Similarly, in USA, The Federal Deposit Insurance Corporation (FDIC) is an independent federal agency insuring deposits in US banks and thrifts in the event of bank failures. As of 2020, the FDIC insures deposits up to $250,000 per depositor as long as the institution is a member firm. Given this background, we may need to have a split of funds between multiple banks to ensure the adequacy of cover in case banks are faced with any situations of insolvency and write-offs. This is a remote possibility but it is important to keep this in our minds while managing our banking.
5. Real estate investments and rental incomes
Some of us would have investments in more than one property and many of them would be given on rent. This could be in the residential sector or commercial and retail sectors. There is a likelihood of leases not getting renewed and, in some cases, due to virtual office and work from home opportunities, the need to lease additional spaces may come down thereby impacting rates and also loss of rental incomes. It is important for us to weigh this aspect of our investment portfolio and in case the properties are bought with loans and then leased out, we may have to evaluate closure of loans and exits from properties, given the fact that in the near future the possibility of increasing real estate prices is low, re-jigging the asset portfolio and making it liquid may become critical.

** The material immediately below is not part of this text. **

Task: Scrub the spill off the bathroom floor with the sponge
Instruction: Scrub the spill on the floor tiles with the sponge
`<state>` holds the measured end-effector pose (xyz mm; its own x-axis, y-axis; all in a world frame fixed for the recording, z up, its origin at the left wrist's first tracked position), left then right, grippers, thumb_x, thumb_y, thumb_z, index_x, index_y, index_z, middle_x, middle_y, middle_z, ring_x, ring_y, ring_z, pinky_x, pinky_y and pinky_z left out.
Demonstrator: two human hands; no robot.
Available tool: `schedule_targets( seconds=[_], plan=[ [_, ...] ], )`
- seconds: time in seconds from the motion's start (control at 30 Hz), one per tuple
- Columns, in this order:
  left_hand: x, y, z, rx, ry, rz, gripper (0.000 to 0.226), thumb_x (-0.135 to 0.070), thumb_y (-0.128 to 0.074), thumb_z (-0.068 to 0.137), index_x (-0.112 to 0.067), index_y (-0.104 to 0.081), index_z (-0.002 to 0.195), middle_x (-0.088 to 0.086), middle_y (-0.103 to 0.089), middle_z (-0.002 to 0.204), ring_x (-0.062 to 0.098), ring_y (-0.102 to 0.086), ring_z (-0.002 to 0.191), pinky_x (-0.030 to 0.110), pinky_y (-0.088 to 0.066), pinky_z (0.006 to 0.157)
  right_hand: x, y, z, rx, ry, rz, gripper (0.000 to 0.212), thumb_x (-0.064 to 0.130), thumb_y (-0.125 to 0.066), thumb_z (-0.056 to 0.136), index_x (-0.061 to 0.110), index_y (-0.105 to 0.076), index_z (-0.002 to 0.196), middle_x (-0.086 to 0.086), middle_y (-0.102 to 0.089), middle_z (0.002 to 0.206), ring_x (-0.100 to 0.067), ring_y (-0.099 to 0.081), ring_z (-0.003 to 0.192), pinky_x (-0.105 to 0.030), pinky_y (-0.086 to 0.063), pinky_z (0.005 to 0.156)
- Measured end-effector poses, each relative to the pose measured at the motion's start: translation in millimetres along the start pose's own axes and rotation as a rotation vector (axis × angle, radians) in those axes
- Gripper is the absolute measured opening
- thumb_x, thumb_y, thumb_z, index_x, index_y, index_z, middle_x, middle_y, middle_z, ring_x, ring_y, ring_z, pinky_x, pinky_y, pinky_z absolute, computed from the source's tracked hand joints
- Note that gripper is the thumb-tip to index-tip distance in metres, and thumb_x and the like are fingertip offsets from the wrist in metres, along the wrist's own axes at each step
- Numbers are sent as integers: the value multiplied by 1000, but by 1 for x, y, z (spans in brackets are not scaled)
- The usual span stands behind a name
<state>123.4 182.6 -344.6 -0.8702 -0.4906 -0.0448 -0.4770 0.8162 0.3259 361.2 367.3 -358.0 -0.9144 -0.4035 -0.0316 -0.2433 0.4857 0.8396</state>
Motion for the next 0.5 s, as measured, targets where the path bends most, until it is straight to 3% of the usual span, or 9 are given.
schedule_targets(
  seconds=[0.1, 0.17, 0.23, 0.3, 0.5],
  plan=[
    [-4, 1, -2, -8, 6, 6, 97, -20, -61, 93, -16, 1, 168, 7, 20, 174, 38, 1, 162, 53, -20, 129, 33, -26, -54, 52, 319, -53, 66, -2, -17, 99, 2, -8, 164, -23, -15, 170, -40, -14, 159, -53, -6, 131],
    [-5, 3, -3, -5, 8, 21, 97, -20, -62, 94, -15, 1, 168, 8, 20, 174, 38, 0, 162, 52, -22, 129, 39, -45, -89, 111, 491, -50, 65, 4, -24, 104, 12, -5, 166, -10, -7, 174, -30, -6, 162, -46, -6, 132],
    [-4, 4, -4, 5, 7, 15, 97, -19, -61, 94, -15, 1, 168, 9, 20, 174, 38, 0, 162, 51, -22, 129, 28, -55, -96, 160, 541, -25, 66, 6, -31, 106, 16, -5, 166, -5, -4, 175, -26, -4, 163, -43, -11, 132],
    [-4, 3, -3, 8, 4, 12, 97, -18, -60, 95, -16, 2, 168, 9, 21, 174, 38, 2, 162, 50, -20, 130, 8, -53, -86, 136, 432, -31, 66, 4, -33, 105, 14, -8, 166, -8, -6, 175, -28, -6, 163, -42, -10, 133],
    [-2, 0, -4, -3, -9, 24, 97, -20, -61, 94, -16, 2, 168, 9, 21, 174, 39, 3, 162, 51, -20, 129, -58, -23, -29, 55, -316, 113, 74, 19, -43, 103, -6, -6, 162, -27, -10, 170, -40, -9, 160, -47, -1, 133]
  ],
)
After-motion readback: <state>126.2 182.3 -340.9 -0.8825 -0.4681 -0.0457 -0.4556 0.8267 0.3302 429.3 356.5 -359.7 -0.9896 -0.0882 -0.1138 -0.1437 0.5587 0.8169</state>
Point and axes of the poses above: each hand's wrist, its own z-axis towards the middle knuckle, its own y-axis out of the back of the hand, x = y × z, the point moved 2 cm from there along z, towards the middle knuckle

6. Medical Emergencies and Liquidity
All of us at some point or the other have experienced scenarios, where not have liquid cash, has come up as a huge constraint to managing finances. This is truer in the current environment. As mentioned earlier, having six months sustenance funds is important and more important is having them in a liquid form to tide away all exigencies which may arise. Having adequate insurance cover, both medical and life insurance and re-jig the portfolio to exit illiquid assets like real estate, etc. will need to be planned.
7. Gold Investments
Our elders will now tell us how they always maintained that investments in Gold is always what will help us in a crisis. Maybe they were right and maybe Gold is still the most secure and also highly acceptable and liquid asset. It makes sense to have some percentage of your portfolio in gold. The format could be as per preference, could be Gold ETFs or in physical format. Traditionally, Indians have a significant portion of investments in gold jewelry in which case it’s important to list down your holding and valuation and see it as a percentage of your wealth. If it is already a significant percentage you may not need to add more to your gold investments. For others, they could evaluate the investment to make it more secure and liquid.
Overall the crisis has impacted everyone in the world, on some the impacts have been harsher. Overall this crisis brings in requirement for all of us to revisit our portfolios and make ourselves more focused and robust to withstand any further anticipated impacts in the next 12 -18 months due to the Covid 19 impact.